Part Two switches to another adventure, as Lalla Ward narrates the exploration of a lunar theme park by the Doctor and the Second Romana. This is a little more eventful, but even so, we get a very long conversation between Stoyn, the Doctor, and Romana, as the former sits on a couch and watches the Doctor’s previous adventures.

Eventually these two threads intersect, as the Second Romana finds herself in ancient Rome, and she learns why there seems to be a segment of the Key to Time that cannot possibly exist. Parts Three and Four are more exciting as a result, but even Part Four contains a completely pointless bit where the Doctor and the Second Romana escape from the Moon to the Earth, spend about ten minutes there talking to Plautus, and then go back to the Moon to finish the plot.

The most successful parts of the story are in its tributes to Mary Tamm: it opens with goosebump-inducing clips from her (sadly brief) run in Big Finish’s audio adventures, and near the end, Landau’s Romana posits that the original Romana will always be out there, somewhere, in a very lovely moment. (Then, later, she makes another tribute to close the story out, and one is left thinking that less is more.)

Lalla Ward does her usual incomparable job, though one wishes she had somewhat more meaty material

In its other character work, though, Luna Romana is disappointing. I think the Doctor is supposed to learn some kind of lesson about the Key to Time from watching Plautus’s play, but you only know this because he just says he did at the end; nothing in the actual play would indicate this. Even worse, there’s no real reckoning in terms of character as to what the Doctor did to Stoyn: Stoyn is just a raving nutter trying to destroy the Doctor, and the Doctor barely even acts like he knows Stoyn. What was the point of creating this unprecedented connection between the Doctor and Stoyn in The Beginning if hardly anything was going to be done with it? Luna Romana serves as a clear end to the story of Stoyn, but I’d like to see him reappear again — put him up against the Fifth Doctor, who might actually feel guilty about what he did in his first incarnation. Terry Molloy is good, of course, but he’s wasted.
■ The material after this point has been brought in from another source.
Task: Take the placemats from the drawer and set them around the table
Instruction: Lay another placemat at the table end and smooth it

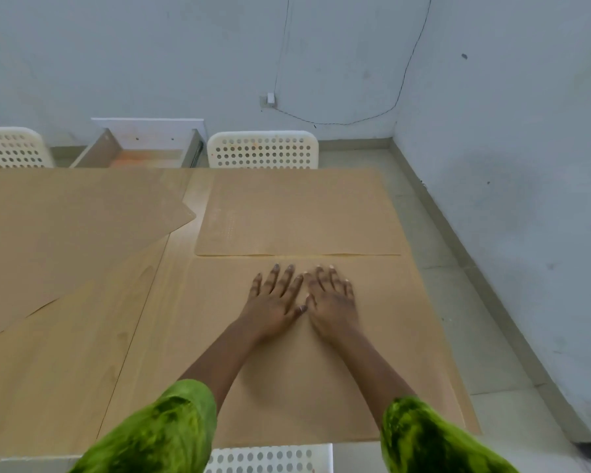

Lalla Ward does her usual incomparable job, though one wishes she had somewhat more meaty material: it’s all breathless description of action, very little style or character. (Compare the much more interesting Babblesphere.) Juliet Landau is an adequate reader: she’s simply too level, not varying her energy level, allowing the listener to drift away from the story.

Overall, I have to say I was disappointed in the Stoyn trilogy. There was some good potential in the premise, but Marc Platt, Nick Wallace, and Matt Fitton didn’t really use it. They’re all okay stories on their own, but the fiftieth-anniversary trilogy should be more than that.

Luna Romana (by Matt Fitton; starring Lalla Ward) was released by Big Finish Productions in January 2014.